Почти три недели, проведённые на больничной койке, дали мне немало времени для раздумий. Я чувствовал себя виноватым перед Зеркалами. Я бахвалился, как последний дурак, я был самонадеян и недальновиден, и получил по заслугам. Я раскаивался и мысленно просил у Зеркал прощения.
Мюнхен
май 1943 года
По выходе из больницы он оказался остриженным как новобранец – требовалось привести в соответствие шевелюру справа, потому что слева волосы только начали отрастать, и чудовищно смотрелся кривой мясисто-розовый шрам, протянувшийся от макушки к уху – «Штопали, как пьяные патологоанатомы», – ругался Штернберг на докторов, – но даже это не раздражало так, как карикатурно торчащие большие полупрозрачные уши, выставленные теперь на всеобщее обозрение, имевшие идиотскую особенность ярко алеть при всяком волнении – над этой деталью его внешности, Штернберг знал, потешались не меньше, чем над косоглазием. А самое огорчающее обстоятельство выявилось, когда с него наконец сняли гипс. Освобождённая из заточения рука выглядела жалко, как протез, и была столь же мало послушной, а когда он попробовал пошевелить пальцами, обнаружилось, что они совсем не повинуются.
С того дня Штернберг проводил бесчисленные часы, сидя за роялем и разрабатывая злосчастную левую руку, но та, несмотря на нескончаемые упражнения, никак не поспевала за правой, не могла резво пробежаться даже по гамме до мажор, ломала миноры, не попадая непослушными пальцами по узким чёрным клавишам, и совершенно неспособна была осилить сложные аккорды.

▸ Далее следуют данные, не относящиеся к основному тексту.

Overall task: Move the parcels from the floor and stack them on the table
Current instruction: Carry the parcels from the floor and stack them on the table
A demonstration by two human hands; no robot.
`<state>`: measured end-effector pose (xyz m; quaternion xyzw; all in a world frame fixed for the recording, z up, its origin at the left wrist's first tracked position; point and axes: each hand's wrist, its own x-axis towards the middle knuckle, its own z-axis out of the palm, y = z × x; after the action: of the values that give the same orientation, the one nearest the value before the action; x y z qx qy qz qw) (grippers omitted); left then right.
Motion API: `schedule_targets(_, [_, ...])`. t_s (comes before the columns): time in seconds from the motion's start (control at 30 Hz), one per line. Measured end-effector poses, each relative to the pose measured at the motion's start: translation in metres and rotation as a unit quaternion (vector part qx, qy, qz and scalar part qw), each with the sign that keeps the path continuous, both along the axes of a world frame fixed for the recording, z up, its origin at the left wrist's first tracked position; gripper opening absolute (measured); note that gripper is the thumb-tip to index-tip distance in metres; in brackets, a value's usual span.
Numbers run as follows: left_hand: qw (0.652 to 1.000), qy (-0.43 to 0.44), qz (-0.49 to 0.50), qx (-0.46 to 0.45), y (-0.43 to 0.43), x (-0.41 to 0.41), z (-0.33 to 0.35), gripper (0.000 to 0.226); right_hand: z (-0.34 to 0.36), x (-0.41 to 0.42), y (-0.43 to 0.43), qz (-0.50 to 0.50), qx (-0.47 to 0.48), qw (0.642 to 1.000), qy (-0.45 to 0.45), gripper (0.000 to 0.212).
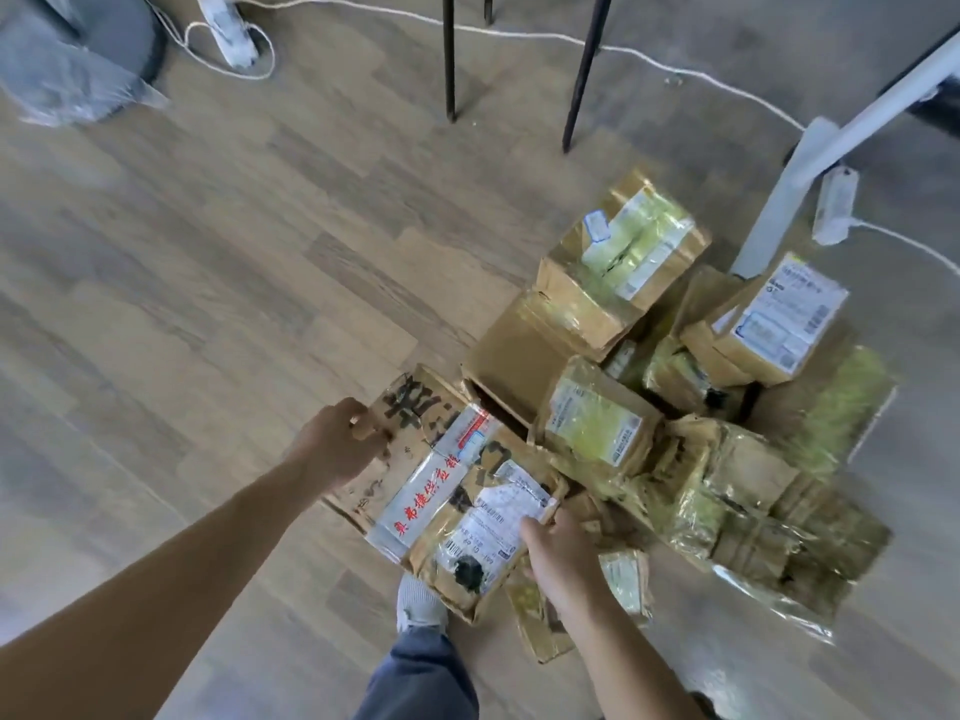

Именно в эти дни, когда он погибал от бессилия над раскинувшейся в обе стороны клавиатурой, его поначалу немыслимо раздражал появившийся в доме непрошеный помощник. Этого деятельного деревенского парня, сержанта Франца, приставили к Штернбергу сразу, как того выписали из госпиталя, чтобы как-то компенсировать его временную беспомощность – и теперь этот самый Франц носил ему книги и бумаги, бегал по служебным поручениям и помогал дома. Во всех поступках Франца присутствовала исключительная основательность, и все его мысли были размеренными, степенными и какими-то очень функциональными, никаких пустых отвлечённостей, даже мечтания его, если он себе таковые позволял, были добротными, словно крестьянские постройки, и больше всего напоминали скрупулёзный план действий, которому сей образец благоразумия затем неукоснительно следовал. Штернберг, чьё пространство мышления всегда было на редкость неуютным, с блуждающими огнями и возвышающимися среди бездонной трясины шаткими конструкциями, и продувалось разрушительными леденящими ветрами, смутно завидовал в этом отношении Францу и потому первые дни донимал парня едкими замечаниями и колкими шутками, за что позже ему сделалось стыдно. На издёвки Франц никогда не обижался, смотрел на молодого офицера с доброжелательным любопытством, как обыкновенно глядел на всё то, что было выше его понимания. А Штернберг, по его разумению, был самым непонятным существом на всём белом свете.